Ils s’en foutrent des frontières.
FIN
( 1) hincha pelotas = emmerdeur
( 2) cara pálida = visage pâle
( 3) Bolivianos => un Euro = environ 10 bolivianos
( 4) sombrero = chapeau
( 8) estafistas = escrocs, [estafa = escroquerie, duperie]
( 6) por supuesto = évidemment, naturellement
( 7) le titre italien, pris par la locution très employée:
“Bolivia a tutta birra” (littéralement: Bolivie à
toute bière), exalte davantage qu’en français le
rapprochement entre boisson et vitesse.
( 8) encomiendas = paquets envoye par le bus.
( 9) mormon = je parlerai un autre moment de problèmes diffusément
pièces religieuses et d'une tentative de convertir le soussigné,
en le sauvant du démon de l'alcool [raté, por supuesto].
(10) campera = veste en coton, légère et avec beaucoup
de poches de l'apparence militaire.
(11) Salta = très belle ville d'origine coloniale, capital du
folklore du nord-ouest de l'Arentina et base de mes incursions.
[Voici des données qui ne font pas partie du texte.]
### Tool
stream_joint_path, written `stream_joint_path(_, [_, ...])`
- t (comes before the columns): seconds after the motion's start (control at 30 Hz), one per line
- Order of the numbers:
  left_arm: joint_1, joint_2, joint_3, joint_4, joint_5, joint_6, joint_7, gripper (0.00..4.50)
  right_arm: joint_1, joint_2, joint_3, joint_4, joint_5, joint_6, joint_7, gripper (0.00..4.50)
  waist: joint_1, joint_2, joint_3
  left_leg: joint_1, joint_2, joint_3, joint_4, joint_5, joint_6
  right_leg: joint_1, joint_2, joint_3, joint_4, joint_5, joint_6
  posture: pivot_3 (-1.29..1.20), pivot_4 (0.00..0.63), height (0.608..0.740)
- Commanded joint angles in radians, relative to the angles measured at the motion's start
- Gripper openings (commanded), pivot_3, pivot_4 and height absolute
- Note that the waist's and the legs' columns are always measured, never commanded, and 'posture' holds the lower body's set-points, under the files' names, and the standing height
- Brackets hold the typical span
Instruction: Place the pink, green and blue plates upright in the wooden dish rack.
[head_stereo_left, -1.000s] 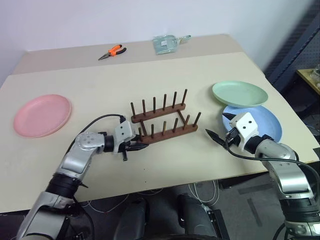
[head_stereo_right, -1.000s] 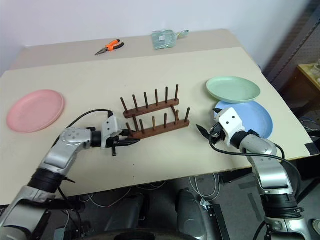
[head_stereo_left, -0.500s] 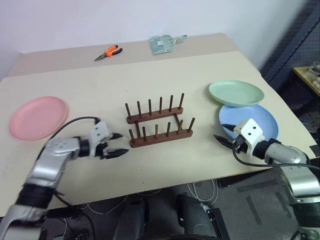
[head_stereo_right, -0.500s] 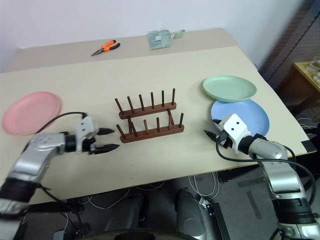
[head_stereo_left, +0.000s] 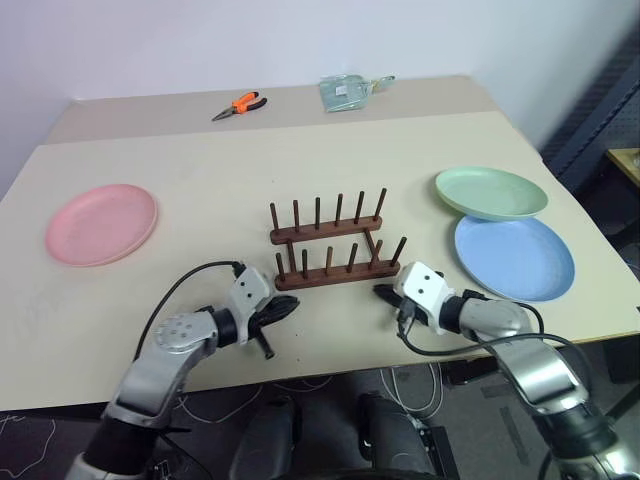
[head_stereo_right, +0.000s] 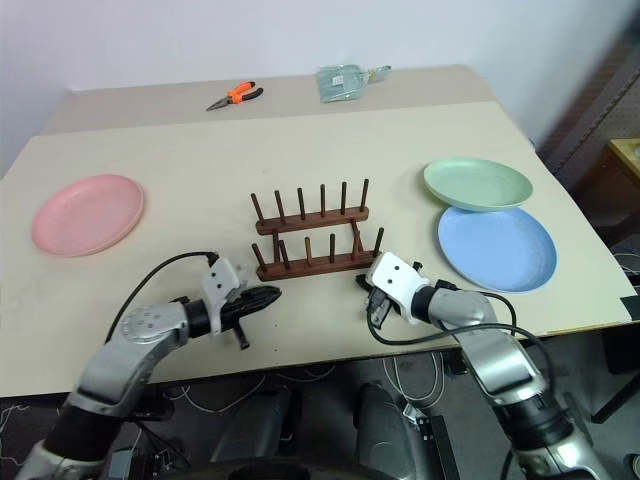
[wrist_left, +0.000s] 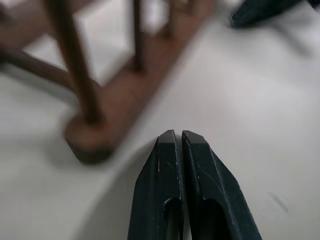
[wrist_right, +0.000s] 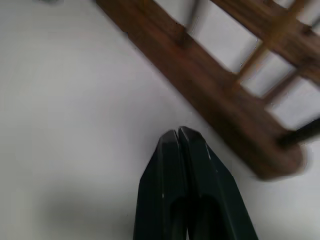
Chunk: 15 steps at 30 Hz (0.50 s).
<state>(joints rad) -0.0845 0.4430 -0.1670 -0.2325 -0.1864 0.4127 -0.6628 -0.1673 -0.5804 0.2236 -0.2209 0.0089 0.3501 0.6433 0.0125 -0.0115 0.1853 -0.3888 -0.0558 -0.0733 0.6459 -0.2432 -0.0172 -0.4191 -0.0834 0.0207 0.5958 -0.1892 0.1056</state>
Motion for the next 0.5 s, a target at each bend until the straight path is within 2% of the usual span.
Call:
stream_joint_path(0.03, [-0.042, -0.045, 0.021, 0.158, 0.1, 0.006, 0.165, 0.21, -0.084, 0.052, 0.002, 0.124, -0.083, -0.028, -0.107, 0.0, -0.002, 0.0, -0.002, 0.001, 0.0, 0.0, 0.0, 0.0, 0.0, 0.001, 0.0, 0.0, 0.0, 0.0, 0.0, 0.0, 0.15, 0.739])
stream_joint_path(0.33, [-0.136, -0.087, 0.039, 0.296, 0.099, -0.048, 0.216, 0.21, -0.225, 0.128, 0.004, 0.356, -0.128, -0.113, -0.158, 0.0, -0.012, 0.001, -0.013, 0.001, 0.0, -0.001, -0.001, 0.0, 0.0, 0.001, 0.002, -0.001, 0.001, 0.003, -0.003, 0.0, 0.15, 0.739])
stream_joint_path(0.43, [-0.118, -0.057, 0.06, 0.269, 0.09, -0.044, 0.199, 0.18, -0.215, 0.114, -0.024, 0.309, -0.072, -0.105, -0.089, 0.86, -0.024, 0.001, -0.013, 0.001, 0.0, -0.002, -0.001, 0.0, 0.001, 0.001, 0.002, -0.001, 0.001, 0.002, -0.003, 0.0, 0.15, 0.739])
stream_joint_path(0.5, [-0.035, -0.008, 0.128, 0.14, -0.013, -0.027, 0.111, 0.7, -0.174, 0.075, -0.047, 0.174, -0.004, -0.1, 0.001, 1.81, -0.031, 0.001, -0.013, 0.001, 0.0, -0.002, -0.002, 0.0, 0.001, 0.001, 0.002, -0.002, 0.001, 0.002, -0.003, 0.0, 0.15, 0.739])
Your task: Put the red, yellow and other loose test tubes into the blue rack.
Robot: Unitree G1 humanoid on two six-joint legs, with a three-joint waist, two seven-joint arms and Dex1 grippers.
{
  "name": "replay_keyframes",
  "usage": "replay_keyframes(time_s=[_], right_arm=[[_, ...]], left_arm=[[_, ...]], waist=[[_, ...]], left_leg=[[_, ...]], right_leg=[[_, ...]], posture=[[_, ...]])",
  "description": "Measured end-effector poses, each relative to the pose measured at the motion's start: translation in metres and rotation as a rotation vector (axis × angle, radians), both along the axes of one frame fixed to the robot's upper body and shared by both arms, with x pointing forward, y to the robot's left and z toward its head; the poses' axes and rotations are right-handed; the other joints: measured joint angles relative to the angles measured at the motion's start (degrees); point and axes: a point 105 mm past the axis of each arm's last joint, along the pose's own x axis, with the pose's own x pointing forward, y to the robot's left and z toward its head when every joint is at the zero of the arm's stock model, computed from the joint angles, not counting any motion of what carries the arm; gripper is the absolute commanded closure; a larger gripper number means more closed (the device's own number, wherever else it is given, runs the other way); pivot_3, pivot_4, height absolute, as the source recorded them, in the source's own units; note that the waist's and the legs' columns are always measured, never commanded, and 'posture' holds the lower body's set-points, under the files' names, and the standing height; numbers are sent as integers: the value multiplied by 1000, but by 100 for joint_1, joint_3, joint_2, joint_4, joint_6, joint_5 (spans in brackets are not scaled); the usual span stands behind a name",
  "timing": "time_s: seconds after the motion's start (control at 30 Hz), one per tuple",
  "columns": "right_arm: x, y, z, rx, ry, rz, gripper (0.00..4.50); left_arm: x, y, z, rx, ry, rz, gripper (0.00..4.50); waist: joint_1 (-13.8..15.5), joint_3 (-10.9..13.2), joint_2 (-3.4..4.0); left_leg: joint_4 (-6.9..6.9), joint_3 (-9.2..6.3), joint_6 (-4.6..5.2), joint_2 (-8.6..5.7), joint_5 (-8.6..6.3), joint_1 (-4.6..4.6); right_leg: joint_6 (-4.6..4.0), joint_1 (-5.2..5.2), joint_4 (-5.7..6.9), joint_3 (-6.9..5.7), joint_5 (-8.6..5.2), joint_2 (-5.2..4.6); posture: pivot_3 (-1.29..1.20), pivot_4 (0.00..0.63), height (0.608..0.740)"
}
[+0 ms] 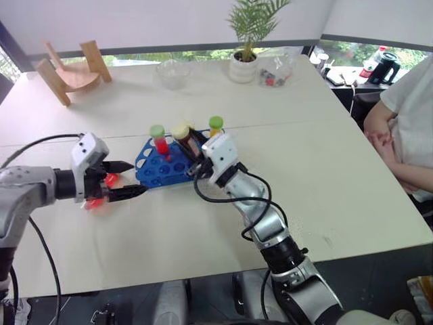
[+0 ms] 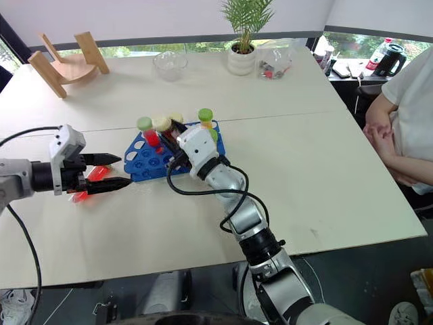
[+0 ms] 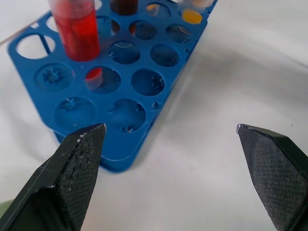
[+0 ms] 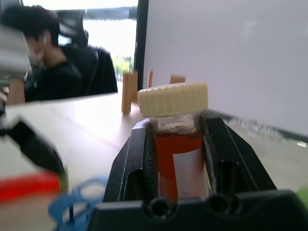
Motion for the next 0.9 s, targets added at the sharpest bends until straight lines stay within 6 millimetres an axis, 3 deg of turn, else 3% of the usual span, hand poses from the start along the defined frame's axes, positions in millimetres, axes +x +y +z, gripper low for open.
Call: replay_keyframes(time_s=[0.07,0.2,0.57,0.9], right_arm=[[-5,0,7,21,13,22,3671],[-1,-1,-17,-10,134,20,3671],[15,2,-47,-43,235,-40,3671],[33,10,-53,-40,234,-72,3671]], left_arm=[[0,-1,-1,-4,-1,-3,0],[-1,-2,-4,-7,5,1,0],[-1,-2,-4,2,4,3,0],[-1,-1,-4,12,6,6,0]], waist=[[1,0,0],[5,1,1],[0,1,0],[7,0,0]], left_leg=[[0,0,0,0,0,1],[1,1,0,0,0,0],[0,1,0,0,0,1],[1,1,0,0,0,1]], right_leg=[[-1,0,0,0,0,1],[-2,1,0,0,0,0],[-2,1,-2,0,-1,1],[-2,2,-1,0,0,1]], posture=[[0,150,740],[0,150,740],[0,150,740],[0,150,740]])
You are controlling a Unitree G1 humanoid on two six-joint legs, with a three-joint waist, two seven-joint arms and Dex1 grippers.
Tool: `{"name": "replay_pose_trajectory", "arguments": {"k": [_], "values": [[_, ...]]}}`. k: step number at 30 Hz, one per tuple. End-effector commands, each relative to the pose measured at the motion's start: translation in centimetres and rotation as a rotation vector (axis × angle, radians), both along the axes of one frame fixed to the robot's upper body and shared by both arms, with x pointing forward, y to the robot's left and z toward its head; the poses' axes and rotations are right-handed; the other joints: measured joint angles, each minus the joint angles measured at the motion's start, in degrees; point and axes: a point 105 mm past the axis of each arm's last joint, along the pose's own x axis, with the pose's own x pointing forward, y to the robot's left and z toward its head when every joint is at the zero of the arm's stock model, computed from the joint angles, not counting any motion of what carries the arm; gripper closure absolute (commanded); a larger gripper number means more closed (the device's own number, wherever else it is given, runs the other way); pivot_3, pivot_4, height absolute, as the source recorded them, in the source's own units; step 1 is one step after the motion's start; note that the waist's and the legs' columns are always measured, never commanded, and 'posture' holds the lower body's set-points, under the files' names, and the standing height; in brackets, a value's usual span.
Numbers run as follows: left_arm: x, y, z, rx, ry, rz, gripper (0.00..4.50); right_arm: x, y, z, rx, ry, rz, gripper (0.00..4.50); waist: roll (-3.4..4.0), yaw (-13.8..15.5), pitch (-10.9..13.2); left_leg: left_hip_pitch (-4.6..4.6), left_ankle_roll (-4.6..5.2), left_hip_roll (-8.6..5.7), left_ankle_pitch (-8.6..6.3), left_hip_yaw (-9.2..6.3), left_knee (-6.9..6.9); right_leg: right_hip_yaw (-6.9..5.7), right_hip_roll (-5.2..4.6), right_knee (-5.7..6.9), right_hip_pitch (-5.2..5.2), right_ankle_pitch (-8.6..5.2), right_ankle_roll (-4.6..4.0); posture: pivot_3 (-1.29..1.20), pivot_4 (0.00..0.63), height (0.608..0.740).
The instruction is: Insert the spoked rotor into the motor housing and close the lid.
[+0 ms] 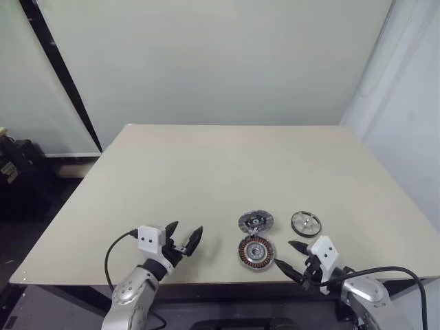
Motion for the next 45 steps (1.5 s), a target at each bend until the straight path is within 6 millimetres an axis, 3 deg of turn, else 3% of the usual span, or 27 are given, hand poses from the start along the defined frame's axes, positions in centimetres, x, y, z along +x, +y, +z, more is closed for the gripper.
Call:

(12) Ferrocarriles = Chemins de fer. Je parlerai de ce problème
en avenir en utilisant les mots du journaliste écrivain argentin
Tomás Eloy Martínez et de l'autant écrivain et
journaliste mais Espagnole, Marita Torres.
(13) kiosko = Magasin au détail improvisé en général
situé dans un angle d'une quadra.
Il se trouve y de tout, des cigarettes aux préservatifs, des
mouchoirs de papier au sachet de feuilles de coca à mâcher.
Dans les derniers ans, en conséquence de l'effondrement de l'économie
familier de la classe moyenne les kioskos sont fleuri comme les champignons.
Maintenant on parle d'empêcher qu'ils vendent bière et
liqueurs aux mineurs pour limiter l'accroissement des alcooliques entre
les nouvelles générations.
(14) villas miserias = bidonville
(15) "les douaniers sont distraits par la "mordida" c'est-à-dire
le pot-de-vin. La "coima" c'est-à-dire la corruption
sont ici une institutions.
(16) el comercio de las hormigas = le commerce des fourmis dit aussi
la voie des fourmis.
(17) el asunto = l'affaire.
(18) Fernet = liqueur milanese
(19) Ron = ruhm
(20) Sainte Vierge Prune = la protectrice des constipés.
(21) soltero = célibataire
(22) calle = voie de ville
(23) mozo = le garçon
(x3) ñandú = oiseau semblable à une autruche, mais
très plus petit, typique des pampas.
(25) quadra = complexe de maisons de cent mètres pour cent typique
des villes d'origine espagnole.
(26) entregado = remis, comme une marchandise, hihi!
(27) tarijeños = habitants de Tarija
(28) yanqui = Yankee
(29) Valparaiso, Curitiba et Salta = chacune des trois villes est co-protagoniste
de mes récits: Valpo, Nossa Senhora de Luz dos Pinhais de Curitiba
et Quatre jours en Salta
(30) chapaca = habitant de la région de Tarija
(31) criollos = descendants purs d'Espagnols, mais natals en america
(32) vos - tú = en tout le bassin du Plata on utilise le vos
qui n'est pas le nôtre vous, mais on utilise comme le nôtre
tu. Le vous il n'existe pas et on utilise le Usted, comme le Lei italien.
(33) mate = infusion de feuilles et rameaux broyés, typique de
la zone du plata. Il mériterait un approfondissement.